Au contraire, quand il s’agit de prendre la parole, « le cours est le moment privilégié pour s’entraîner à cette activité langagière ». On comprend aisément qu’il est compliqué de s’entraîner seul à l’expression et il est conseillé de

privilégier le questionnement référentiel et les situations de communication authentiques qui permettent les transferts réels d’information. Pour offrir un temps de parole significatif à ses étudiants, le professeur recourt fréquemment au travail en binômes (jeux de rôles notamment).

Les recommandations pédagogiques insistent donc sur l’utilisation de documents et situations authentiques, où les élèves auront à communiquer pour obtenir de « réelles » informations. Ceci est en accord avec les méthodes communicatives actuelles où l’on cherche à établir des conditions plausibles et des raisons valables de vouloir s’exprimer dans le cours comme s’il s’agissait d’une situation vécue de la vie courante, mais la question se pose

toujours de quelle authenticité réelle est possible dans le cadre d’une classe de langue57. L’objectif affiché est, par le truchement d’activités orales en binômes, de permettre un temps de parole plus long pour les étudiants.

Or, le temps de classe représente 58 heures par année scolaire, réparties sur 29 semaines, soit en moyenne deux heures par semaine pour les apprenants. Cette contrainte est doublée d’une seconde : l’annualisation des emplois du temps dans l’établissement, qui de

facto changent chaque semaine, au gré des vacances et surtout des périodes de stage à

l’intérieur et à l’extérieur de l’établissement. Les stages ont une durée obligatoire de 16 semaines dont 10 sont prises sur la scolarité. Dans l’organisation concrète de l’établissement, et pour les langues vivantes, cela signifie qu’une classe pourra recevoir 4, 6, voire 8 heures d’enseignement de langues dans la même semaine, puis ne recevoir aucun enseignement pendant plusieurs semaines. L’absence de régularité dans la fréquence des cours de langue n’est certainement pas favorable à l’apprentissage de la langue.

Enfin, il est à noter que le référentiel a été rédigé dans le souci du développement d’une « culture de la mobilité » à l’international, tant pour les études que pour le travail. L’accent est mis sur l’avantage que représente la maîtrise d’une langue vivante étrangère dans un contexte européen et international. Il s’agit de

développer sa culture de la mobilité pour bénéficier à plein de l’harmonisation des cursus de formation au niveau européen, de l’internationalisation des échanges et du marché du travail. À cet égard, la maîtrise des langues étrangères et l’ouverture culturelle constituent de précieux atouts. Pour cela, l’étudiant doit intégrer la dimension internationale à son projet de formation personnelle et prendre appui sur les actions conduites par l’établissement pour mobiliser et valoriser ses savoirs langagiers et culturels.

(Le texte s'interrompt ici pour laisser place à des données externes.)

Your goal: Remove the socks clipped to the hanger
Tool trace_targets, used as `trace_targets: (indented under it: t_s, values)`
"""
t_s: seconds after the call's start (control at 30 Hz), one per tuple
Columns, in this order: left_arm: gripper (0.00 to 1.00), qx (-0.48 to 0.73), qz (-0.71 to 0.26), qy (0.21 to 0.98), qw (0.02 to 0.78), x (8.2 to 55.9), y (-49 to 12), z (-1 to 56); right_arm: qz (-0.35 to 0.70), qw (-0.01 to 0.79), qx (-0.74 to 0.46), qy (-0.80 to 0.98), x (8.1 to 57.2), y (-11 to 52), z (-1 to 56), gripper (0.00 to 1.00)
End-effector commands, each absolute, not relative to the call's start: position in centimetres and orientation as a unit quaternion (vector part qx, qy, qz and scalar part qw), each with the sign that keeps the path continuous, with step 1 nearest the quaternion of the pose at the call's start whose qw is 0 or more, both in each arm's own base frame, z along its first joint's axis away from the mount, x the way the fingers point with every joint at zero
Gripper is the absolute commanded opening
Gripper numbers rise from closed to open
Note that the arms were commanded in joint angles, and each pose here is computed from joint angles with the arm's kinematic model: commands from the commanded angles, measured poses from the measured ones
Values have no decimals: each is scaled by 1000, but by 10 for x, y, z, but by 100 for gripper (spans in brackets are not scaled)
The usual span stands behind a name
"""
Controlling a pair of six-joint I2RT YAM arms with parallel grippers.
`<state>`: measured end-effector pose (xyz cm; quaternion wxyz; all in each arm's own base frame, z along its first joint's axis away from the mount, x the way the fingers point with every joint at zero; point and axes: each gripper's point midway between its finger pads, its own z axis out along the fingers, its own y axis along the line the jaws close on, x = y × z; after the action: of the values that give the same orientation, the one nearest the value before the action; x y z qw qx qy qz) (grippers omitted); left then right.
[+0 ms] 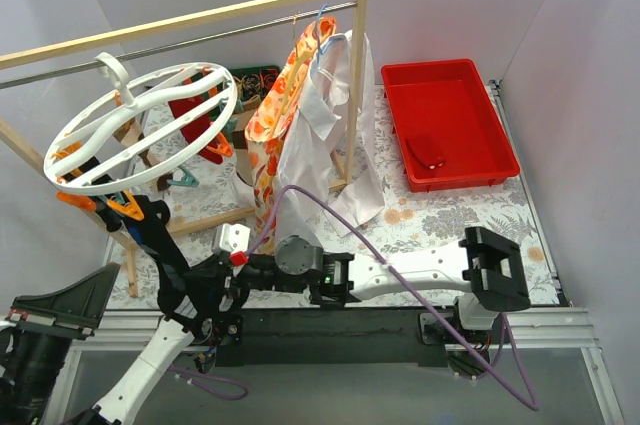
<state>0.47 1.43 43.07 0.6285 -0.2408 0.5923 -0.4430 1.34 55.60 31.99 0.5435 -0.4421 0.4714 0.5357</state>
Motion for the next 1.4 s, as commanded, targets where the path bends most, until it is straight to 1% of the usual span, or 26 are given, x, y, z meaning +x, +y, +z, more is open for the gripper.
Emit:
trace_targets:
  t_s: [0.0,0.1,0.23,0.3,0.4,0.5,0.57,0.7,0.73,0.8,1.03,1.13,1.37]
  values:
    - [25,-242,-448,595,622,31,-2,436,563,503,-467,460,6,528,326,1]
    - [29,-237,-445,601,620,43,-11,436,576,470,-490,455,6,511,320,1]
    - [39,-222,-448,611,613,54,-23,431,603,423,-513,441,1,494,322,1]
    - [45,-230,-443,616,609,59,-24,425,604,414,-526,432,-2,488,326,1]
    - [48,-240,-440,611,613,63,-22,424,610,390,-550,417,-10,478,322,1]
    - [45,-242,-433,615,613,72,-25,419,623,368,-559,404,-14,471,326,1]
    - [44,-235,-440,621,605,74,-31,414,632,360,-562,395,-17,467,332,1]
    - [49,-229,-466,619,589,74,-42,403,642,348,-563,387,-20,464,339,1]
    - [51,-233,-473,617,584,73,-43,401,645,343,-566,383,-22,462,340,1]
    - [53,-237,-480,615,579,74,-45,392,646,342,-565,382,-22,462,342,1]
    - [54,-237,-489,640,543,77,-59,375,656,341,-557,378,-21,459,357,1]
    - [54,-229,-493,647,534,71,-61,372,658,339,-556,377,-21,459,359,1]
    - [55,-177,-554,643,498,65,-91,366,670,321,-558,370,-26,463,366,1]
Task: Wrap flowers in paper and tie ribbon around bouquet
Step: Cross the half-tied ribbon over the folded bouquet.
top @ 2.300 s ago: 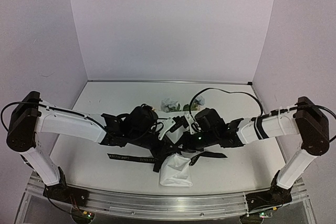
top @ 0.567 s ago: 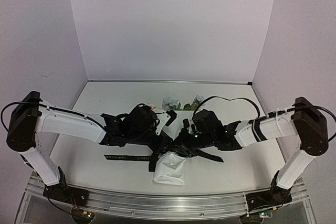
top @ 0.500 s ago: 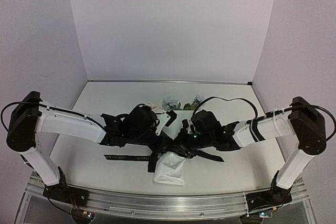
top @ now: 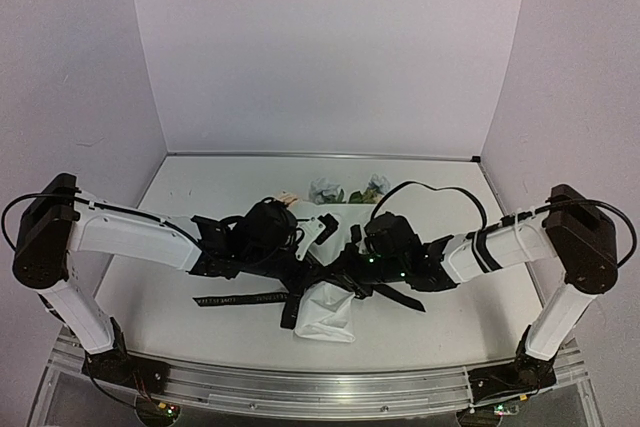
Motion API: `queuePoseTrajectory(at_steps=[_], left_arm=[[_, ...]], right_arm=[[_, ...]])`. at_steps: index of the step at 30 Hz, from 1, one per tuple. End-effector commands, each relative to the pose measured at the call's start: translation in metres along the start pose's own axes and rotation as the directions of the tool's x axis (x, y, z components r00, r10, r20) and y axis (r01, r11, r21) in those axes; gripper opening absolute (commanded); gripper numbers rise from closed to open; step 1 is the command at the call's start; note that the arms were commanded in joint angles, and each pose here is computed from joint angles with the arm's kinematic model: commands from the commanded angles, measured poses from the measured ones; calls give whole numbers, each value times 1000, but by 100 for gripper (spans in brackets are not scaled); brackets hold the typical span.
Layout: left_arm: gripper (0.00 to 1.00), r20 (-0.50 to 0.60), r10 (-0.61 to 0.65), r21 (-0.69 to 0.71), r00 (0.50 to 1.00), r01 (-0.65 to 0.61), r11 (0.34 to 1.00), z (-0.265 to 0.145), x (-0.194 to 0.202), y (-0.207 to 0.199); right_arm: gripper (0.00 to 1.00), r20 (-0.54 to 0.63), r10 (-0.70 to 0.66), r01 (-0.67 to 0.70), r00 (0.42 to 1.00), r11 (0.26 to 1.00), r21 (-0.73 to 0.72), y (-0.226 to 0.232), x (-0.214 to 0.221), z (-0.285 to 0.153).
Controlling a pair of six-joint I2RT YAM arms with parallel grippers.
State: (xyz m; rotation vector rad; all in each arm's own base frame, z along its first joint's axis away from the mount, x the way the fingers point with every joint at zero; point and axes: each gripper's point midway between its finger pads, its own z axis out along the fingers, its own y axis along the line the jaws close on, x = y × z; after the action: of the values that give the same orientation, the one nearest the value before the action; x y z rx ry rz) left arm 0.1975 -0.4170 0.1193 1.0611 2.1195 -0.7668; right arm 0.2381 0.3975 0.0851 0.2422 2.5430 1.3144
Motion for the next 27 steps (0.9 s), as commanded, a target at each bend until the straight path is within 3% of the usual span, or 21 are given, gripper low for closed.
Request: queuePoseTrajectory(at_steps=[1,3,9,17,23,27], left_arm=[[1,-17,1,70,1000,0,998,-4,1,-14],[3,-33,-8,68,999,10,998,-1,6,-13],[33,4,-9,54,1000,9,998,-7,-4,-12],[44,72,22,3,997,-22,1000,-26,-27,-6],[58,143,28,-7,989,-27,1000,-51,-53,-3],[59,163,6,-71,987,5,997,-60,-59,17]], right_arm=[[0,100,-14,16,995,1000,-20,0,-21,2],[0,109,-11,13,994,1000,-15,-4,-22,3],[0,109,0,1,994,1000,-8,-10,-22,5],[0,107,12,-11,994,1000,-7,-12,-23,6],[0,103,20,-20,994,1000,-4,-13,-22,7],[0,102,23,-23,994,1000,-5,-13,-23,8]])
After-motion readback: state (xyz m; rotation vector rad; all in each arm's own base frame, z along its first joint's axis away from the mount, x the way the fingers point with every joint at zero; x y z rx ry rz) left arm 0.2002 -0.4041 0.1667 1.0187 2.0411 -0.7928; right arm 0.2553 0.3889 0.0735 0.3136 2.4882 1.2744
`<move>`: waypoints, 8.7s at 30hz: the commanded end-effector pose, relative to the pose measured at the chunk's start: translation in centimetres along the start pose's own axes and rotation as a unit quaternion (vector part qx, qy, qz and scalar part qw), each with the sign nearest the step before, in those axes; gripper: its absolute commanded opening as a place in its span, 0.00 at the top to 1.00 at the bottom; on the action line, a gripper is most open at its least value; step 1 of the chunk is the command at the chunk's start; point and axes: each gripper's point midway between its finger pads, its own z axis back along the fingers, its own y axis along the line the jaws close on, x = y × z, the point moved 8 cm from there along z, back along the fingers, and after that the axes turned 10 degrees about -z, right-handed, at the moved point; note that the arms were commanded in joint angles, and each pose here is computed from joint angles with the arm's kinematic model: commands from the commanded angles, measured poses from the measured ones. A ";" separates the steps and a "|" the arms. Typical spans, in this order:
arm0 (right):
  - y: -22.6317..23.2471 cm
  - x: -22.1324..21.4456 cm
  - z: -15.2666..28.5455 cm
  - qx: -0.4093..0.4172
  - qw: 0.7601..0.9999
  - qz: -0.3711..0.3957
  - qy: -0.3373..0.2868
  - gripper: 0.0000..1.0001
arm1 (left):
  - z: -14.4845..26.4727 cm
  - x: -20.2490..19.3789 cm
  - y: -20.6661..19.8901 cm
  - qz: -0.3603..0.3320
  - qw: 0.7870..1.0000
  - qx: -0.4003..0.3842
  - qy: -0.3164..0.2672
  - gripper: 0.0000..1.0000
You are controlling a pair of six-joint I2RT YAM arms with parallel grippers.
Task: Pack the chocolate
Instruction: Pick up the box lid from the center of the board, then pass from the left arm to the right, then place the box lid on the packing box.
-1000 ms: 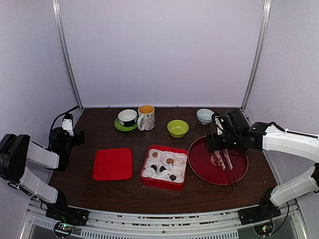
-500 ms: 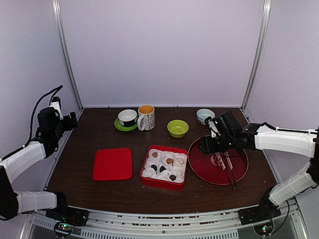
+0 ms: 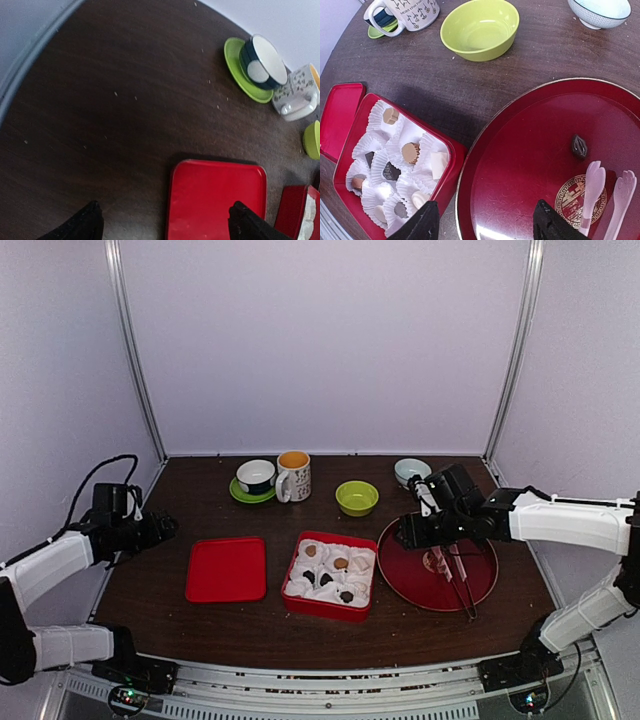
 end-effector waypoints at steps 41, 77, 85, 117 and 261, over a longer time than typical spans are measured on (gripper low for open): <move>2.3 1.8 2.2 0.045 0.998 -0.018 -0.029 0.36 | -4.9 -7.7 -2.5 -0.103 0.952 0.070 0.279 1.00; 8.2 8.0 17.3 0.172 0.935 0.229 -0.208 0.00 | 9.6 1.1 -11.5 -0.178 0.936 -0.268 0.145 1.00; 13.0 2.8 18.1 0.178 0.821 0.463 -0.282 0.00 | 10.4 1.5 -14.2 -0.215 0.919 -0.281 0.173 1.00; 19.9 -5.9 13.2 0.031 0.577 0.764 -0.287 0.26 | 7.5 0.7 -19.6 -0.260 0.883 -0.297 0.253 1.00; 9.1 -3.9 0.5 0.381 0.897 -0.194 0.115 1.00 | -1.0 -4.9 -19.6 -0.164 0.900 -0.370 0.163 0.25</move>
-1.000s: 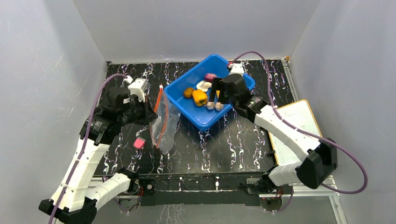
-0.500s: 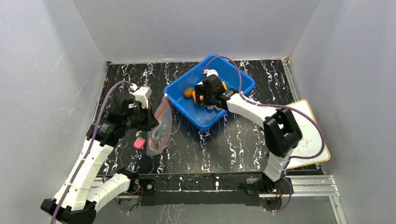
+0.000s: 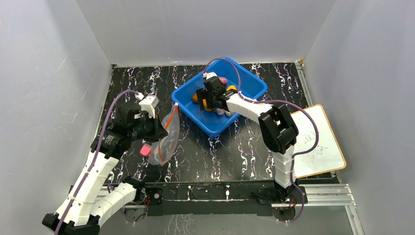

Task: Place the food in the zip-top bag and seal the zipper
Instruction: Pick up the fake vegetable from the bin, then place the fake vegetable in the zipper food storage bag.

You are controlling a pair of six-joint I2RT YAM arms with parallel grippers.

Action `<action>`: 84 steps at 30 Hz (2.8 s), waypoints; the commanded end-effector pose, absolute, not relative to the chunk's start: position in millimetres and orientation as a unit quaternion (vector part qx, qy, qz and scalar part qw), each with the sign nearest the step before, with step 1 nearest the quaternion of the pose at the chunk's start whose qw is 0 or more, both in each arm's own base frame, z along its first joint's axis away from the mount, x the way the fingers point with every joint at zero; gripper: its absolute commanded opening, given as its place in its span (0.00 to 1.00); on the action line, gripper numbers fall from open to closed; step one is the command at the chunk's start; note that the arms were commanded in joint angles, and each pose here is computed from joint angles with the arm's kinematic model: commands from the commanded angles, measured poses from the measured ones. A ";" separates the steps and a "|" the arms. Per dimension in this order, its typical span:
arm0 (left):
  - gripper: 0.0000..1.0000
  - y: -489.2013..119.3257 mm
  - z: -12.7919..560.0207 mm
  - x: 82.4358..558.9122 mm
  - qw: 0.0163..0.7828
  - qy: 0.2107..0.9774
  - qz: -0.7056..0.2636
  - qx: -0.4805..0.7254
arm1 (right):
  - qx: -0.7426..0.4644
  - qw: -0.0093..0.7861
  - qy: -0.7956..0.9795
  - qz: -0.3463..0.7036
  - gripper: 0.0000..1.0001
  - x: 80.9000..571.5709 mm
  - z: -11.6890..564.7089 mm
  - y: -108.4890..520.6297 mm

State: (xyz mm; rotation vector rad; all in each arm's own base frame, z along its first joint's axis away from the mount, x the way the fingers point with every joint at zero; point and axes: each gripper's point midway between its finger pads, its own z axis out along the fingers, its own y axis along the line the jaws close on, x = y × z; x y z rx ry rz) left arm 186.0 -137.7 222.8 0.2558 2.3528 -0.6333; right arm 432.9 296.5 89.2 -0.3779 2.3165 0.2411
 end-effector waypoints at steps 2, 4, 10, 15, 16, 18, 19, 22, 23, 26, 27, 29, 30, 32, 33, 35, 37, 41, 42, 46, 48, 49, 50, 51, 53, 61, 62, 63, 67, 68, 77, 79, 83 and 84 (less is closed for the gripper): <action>0.00 -142.9 218.5 178.5 0.337 0.897 -0.266 0.103 | -0.160 0.419 0.889 0.089 0.84 458.6 102.8 305.9; 0.00 -144.4 215.6 178.2 0.337 0.896 -0.271 0.104 | -0.162 0.417 0.891 0.078 0.84 461.8 99.0 304.0; 0.00 -147.7 214.3 177.5 0.332 0.895 -0.279 0.105 | -0.176 0.419 0.889 0.060 0.85 467.5 93.3 302.4; 0.00 -147.7 215.6 176.5 0.333 0.894 -0.280 0.105 | -0.193 0.416 0.887 0.048 0.86 473.5 84.6 303.9; 0.00 -147.9 215.3 176.2 0.332 0.894 -0.281 0.105 | -0.198 0.415 0.887 0.050 0.86 474.4 83.1 305.2; 0.00 -148.4 215.9 175.8 0.333 0.893 -0.284 0.103 | -0.212 0.414 0.883 0.059 0.86 474.4 80.9 311.1; 0.00 -148.6 215.5 175.4 0.333 0.893 -0.285 0.103 | -0.219 0.413 0.882 0.063 0.85 474.3 79.4 313.0; 0.00 -148.1 215.8 174.9 0.333 0.893 -0.285 0.100 | -0.229 0.411 0.880 0.061 0.82 474.8 76.4 314.2; 0.00 -147.8 216.4 175.2 0.334 0.893 -0.284 0.100 | -0.230 0.411 0.880 0.059 0.81 474.8 76.1 313.6; 0.00 -147.6 218.3 175.0 0.333 0.894 -0.283 0.100 | -0.230 0.410 0.881 0.054 0.74 473.1 78.0 310.0; 0.00 -147.4 219.4 175.1 0.334 0.893 -0.283 0.100 | -0.230 0.411 0.880 0.054 0.71 471.9 80.7 308.9; 0.00 -146.8 220.0 175.9 0.336 0.893 -0.281 0.099 | -0.228 0.417 0.878 0.056 0.63 469.0 89.9 306.9; 0.00 -146.4 220.5 176.3 0.338 0.893 -0.280 0.099 | -0.228 0.418 0.877 0.058 0.59 466.8 92.9 305.5; 0.00 -146.3 221.1 178.0 0.343 0.892 -0.280 0.096 | -0.226 0.422 0.876 0.060 0.53 462.6 99.9 302.5; 0.00 -146.6 221.8 179.0 0.345 0.891 -0.280 0.095 | -0.223 0.425 0.875 0.061 0.50 460.3 104.9 301.0; 0.00 -146.7 222.9 181.0 0.348 0.890 -0.281 0.090 | -0.218 0.424 0.876 0.067 0.47 454.2 113.4 298.5; 0.00 -146.9 224.3 182.5 0.347 0.891 -0.280 0.086 | -0.211 0.420 0.879 0.076 0.45 446.7 127.0 295.8; 0.00 -146.3 227.0 186.7 0.345 0.894 -0.273 0.083 | -0.189 0.419 0.882 0.103 0.43 428.2 161.5 291.5; 0.00 -146.4 226.9 188.6 0.346 0.894 -0.272 0.083 | -0.183 0.418 0.882 0.115 0.43 421.0 169.6 290.8; 0.00 -151.0 229.8 195.3 0.354 0.889 -0.281 0.076 | -0.164 0.419 0.876 0.177 0.40 389.8 207.6 291.4; 0.00 -153.4 230.4 198.6 0.358 0.886 -0.287 0.072 | -0.158 0.414 0.870 0.217 0.40 372.1 225.8 295.1; 0.00 -154.2 230.3 199.9 0.359 0.885 -0.288 0.071 | -0.155 0.409 0.868 0.237 0.38 362.7 233.2 297.1; 0.00 -154.7 230.3 201.8 0.361 0.884 -0.288 0.070 | -0.150 0.404 0.865 0.258 0.37 353.2 241.9 299.4; 0.00 -155.1 229.3 202.8 0.361 0.884 -0.288 0.069 | -0.144 0.399 0.859 0.286 0.37 342.4 254.4 302.6; 0.00 -156.9 229.5 205.3 0.362 0.883 -0.291 0.070 | -0.151 0.382 0.847 0.337 0.36 318.7 271.6 312.9; 0.00 -166.9 230.3 213.3 0.362 0.876 -0.309 0.077 | -0.134 0.340 0.798 0.480 0.31 232.2 327.0 362.6; 0.00 -167.8 230.1 213.8 0.362 0.875 -0.311 0.077 | -0.128 0.328 0.794 0.496 0.31 224.6 329.6 368.5; 0.00 -168.8 230.9 214.0 0.363 0.874 -0.314 0.076 | -0.121 0.314 0.792 0.509 0.31 217.4 330.2 373.9; 0.00 -172.0 234.3 212.8 0.362 0.870 -0.325 0.075 | -0.111 0.281 0.799 0.521 0.31 201.0 316.7 390.3; 0.00 -172.7 235.9 212.2 0.364 0.868 -0.329 0.075 | -0.100 0.267 0.806 0.519 0.31 199.2 308.7 392.9; 0.00 -174.4 265.8 208.8 0.404 0.840 -0.354 0.076 | -0.067 0.233 0.874 0.421 0.31 203.2 236.7 375.3; 0.00 -176.4 270.9 208.8 0.407 0.835 -0.361 0.077 | -0.062 0.231 0.882 0.406 0.31 204.5 227.7 370.7; 0.00 -181.6 275.2 207.4 0.405 0.829 -0.377 0.082 | -0.063 0.218 0.890 0.394 0.32 203.1 220.2 371.3; 0.00 -182.6 274.7 207.3 0.404 0.828 -0.380 0.082 | -0.061 0.217 0.891 0.395 0.32 204.0 221.4 372.6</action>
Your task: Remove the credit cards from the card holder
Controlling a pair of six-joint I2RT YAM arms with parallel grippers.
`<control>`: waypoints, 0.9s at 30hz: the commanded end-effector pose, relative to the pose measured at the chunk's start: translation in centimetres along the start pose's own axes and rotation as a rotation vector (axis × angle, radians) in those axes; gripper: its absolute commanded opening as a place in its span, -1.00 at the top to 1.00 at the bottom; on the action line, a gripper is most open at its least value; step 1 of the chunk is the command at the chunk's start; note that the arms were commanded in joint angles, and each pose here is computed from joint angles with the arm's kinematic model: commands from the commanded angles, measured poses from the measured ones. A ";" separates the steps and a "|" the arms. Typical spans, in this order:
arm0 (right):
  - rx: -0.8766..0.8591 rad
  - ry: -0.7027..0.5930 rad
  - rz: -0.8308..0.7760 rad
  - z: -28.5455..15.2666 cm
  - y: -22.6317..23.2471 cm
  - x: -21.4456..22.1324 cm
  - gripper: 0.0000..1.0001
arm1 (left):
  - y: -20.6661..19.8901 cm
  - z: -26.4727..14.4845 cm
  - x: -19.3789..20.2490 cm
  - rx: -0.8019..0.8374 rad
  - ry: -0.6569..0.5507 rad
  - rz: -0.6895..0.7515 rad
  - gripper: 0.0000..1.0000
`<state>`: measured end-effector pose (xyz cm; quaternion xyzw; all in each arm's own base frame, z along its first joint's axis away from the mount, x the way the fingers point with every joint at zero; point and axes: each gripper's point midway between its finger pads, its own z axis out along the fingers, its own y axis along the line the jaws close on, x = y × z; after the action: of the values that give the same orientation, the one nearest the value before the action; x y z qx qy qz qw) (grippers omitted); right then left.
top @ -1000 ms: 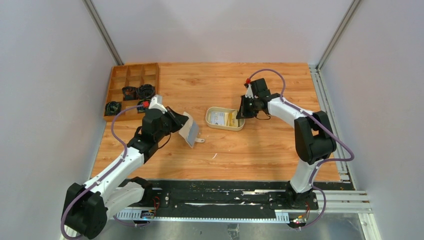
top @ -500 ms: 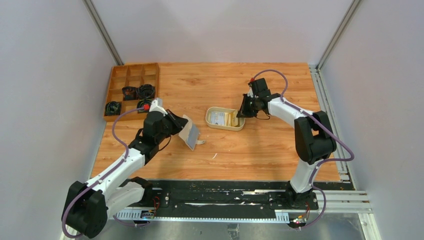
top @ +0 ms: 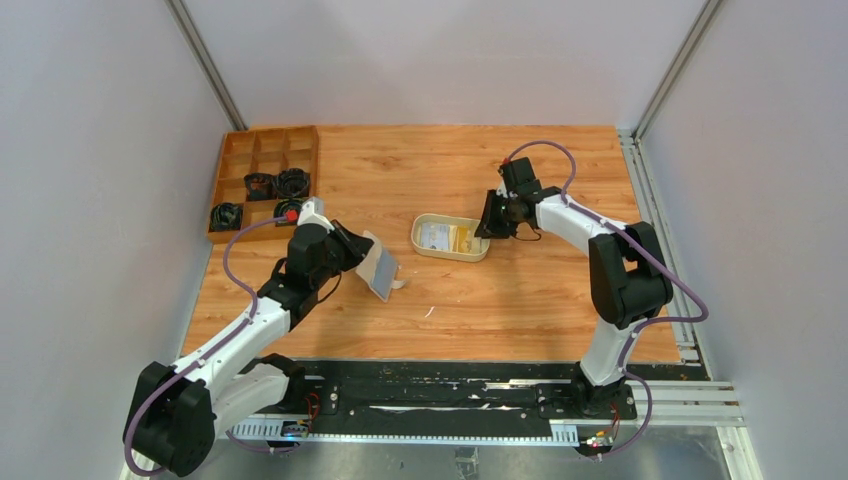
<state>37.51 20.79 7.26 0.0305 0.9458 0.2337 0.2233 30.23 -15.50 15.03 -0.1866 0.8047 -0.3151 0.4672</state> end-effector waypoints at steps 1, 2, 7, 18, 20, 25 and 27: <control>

La dimension utilitaire de la langue est claire dans cet extrait du référentiel : elle doit être utilisée pour s’insérer dans le monde des études, puis du travail. Il s’agit donc plus généralement de l’anglais du monde professionnel et industriel, en lien avec le domaine de spécialité : l’industrie agroalimentaire et laitière, et les biotechnologies.